This handy little tutorial provides practical techniques for sewing pleats into a variety of vintage style skirts.
Inverted Pleat in Seam
- Stitch added piece to pleat extensions.
- Clip seam in hem and press open.
- Stitch top of pleat through to outside.
- Overhand seam edges together.
Set-In Inverted Pleat
- Clip into corners a seam’s width and press edges to inside.
- On the inside, place pleated section in opening, matching seam edges.
- Baste. On the outside stitch close to the turned edge.
Side Pleat in Seam
- Clip seam at top of hem and press open.
- Finish hem and overcast seam edges together.
- Press pleat to one side, stitch in diagonal line on outside to hold pleat in place.
Box and Inverted Pleats
- Form box pleat (a) and stitch close to pleat edges on outside.
- Form inverted pleat (b), stitch close to pleat edges on outside.
- Do not press pleats until hem is turned.
Side Pleats
- Match lines of marking and pin, then baste pleats in place.
- Stitch close to pleat edges on outside.
A side pleat is often used to provide fulness in the bottom of a skirt and seam is often concealed under it.

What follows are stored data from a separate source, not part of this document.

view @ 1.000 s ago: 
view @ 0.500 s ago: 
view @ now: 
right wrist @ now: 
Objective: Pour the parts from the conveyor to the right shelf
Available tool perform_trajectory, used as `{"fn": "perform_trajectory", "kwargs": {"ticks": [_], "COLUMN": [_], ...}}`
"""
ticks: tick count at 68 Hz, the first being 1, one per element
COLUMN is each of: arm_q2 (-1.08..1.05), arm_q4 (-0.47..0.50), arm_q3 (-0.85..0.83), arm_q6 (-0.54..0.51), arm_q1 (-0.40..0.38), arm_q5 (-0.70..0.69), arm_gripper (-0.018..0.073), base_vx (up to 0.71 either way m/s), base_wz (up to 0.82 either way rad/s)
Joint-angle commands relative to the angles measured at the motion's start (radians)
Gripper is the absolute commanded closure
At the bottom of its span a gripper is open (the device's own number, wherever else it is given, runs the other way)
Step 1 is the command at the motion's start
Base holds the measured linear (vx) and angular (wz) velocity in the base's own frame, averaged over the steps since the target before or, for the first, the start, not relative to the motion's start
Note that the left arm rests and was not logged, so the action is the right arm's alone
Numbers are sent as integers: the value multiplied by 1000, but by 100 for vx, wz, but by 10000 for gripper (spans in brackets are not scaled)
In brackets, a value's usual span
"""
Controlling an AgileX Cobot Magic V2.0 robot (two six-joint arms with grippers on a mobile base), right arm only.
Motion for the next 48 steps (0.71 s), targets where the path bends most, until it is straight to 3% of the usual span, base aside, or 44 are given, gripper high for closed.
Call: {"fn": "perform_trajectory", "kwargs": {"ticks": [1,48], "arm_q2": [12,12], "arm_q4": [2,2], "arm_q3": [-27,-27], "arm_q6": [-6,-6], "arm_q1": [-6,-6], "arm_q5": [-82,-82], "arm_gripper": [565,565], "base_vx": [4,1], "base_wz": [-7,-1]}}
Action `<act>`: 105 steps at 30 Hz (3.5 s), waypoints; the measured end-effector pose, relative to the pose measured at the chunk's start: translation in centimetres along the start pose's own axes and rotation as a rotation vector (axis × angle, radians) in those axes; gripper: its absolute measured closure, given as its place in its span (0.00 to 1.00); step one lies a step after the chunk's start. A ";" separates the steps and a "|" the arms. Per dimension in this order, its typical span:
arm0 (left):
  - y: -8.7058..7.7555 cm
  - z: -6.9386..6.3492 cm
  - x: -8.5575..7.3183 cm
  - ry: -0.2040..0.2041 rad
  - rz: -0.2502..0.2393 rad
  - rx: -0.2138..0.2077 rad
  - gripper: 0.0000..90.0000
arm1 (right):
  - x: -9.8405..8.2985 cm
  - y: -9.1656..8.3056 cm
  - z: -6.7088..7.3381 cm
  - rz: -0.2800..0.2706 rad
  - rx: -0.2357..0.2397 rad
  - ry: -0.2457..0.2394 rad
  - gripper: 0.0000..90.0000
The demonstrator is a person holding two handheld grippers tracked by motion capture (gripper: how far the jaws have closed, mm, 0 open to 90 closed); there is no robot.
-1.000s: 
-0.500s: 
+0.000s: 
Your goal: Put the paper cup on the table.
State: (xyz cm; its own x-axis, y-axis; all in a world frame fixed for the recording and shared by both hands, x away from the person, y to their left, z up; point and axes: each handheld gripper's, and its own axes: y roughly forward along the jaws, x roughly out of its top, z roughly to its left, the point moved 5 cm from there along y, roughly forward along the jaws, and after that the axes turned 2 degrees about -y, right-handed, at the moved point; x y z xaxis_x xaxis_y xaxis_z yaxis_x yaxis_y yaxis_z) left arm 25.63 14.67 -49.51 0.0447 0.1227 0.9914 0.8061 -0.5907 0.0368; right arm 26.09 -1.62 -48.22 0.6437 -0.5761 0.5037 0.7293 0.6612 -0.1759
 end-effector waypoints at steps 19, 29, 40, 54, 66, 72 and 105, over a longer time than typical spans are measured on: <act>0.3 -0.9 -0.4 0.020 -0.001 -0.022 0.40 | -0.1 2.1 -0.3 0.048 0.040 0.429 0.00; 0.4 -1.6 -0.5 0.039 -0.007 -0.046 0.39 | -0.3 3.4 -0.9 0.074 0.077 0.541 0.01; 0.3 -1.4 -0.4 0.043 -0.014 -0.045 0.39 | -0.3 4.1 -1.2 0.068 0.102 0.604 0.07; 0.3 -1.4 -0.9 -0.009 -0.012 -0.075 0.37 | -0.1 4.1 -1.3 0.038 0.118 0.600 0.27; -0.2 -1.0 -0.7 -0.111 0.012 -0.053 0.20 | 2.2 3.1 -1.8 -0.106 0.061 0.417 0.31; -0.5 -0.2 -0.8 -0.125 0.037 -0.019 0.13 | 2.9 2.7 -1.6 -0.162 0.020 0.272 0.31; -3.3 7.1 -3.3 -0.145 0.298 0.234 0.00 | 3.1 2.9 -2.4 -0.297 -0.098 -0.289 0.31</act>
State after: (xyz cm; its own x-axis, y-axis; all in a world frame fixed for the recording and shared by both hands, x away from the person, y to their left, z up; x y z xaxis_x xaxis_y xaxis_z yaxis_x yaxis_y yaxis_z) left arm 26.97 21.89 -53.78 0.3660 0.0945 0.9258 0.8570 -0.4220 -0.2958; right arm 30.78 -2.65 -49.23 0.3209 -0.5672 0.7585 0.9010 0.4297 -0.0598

After stitching seams, do not press them open.
Preliminary Pressing For Pleats
- Lay pleats and pin upper end to ironing board.
- Pull taut at lower end and pin so all markings match.
- Do not press lower end until hem is turned.
Final Pressing For Pleats
- After hem is sewn, baste pleats down with thread.
- Place press cloth over material and dampen slightly with sponge before pressing.
Making a Pleated Skirt
- Lay in pleats and give a preliminary pressing before side seams of skirt are joined.
- Pin or baste side seams of skirt and try on.
- If hips are prominent, pleats may have to be lapped a little more at the top of the skirt, as shown, to make them lie smoothly all the way down.
- Pin or baste the change on the figure.
- Remove skirt, unpin seams, and re-press tops of pleats which have been changed.
- When pleats are to be stitched, do this before joining side seams of skirt.
- Pull ends of both machine threads to inside and tie in a square knot.
- Join side seams of skirt and overcast seam allowance together as far as the point where the top of hem will come.
- Clip into seam allowance at top of hem, as shown, and press seam open below slashes.
- Finish hem as desired.
Godet Held With Stay
- Where godet extends the full length of the skirt, reinforce it at the top by a stay so the fulness with be held in place.
- Cut triangular piece, turn in edges and hem to seam lines on the inside.
Pleated Circular Godet
- When circular inset extends full length of skirt and is to be pleated, stitch seams then form inverted pleat on outside and baste.
- Stitch close to pleat edges as shown.
Cartridge Pleats
- Cut a gauge and mark lines of stitching on garment.
- On the piece to be pleated, mark spaces as wide as three of the gauge notches.
- Lay fabric together matching lines of markings.
- Stitch.
- Do not press cartridge pleats.
Edge-Stitched Pleats On Skirt
Good in firm materials, as fold of pleat is often off grain, neither straight nor true bias.
- Baste pleats but do not stitch until hem has been marked and turned.
- Machine-stitch edge of pleat to skirt to the depth desired, then raise presser foot and bring edge of fold only under needle.
- Stitch to end of pleat. Fasten invisibly.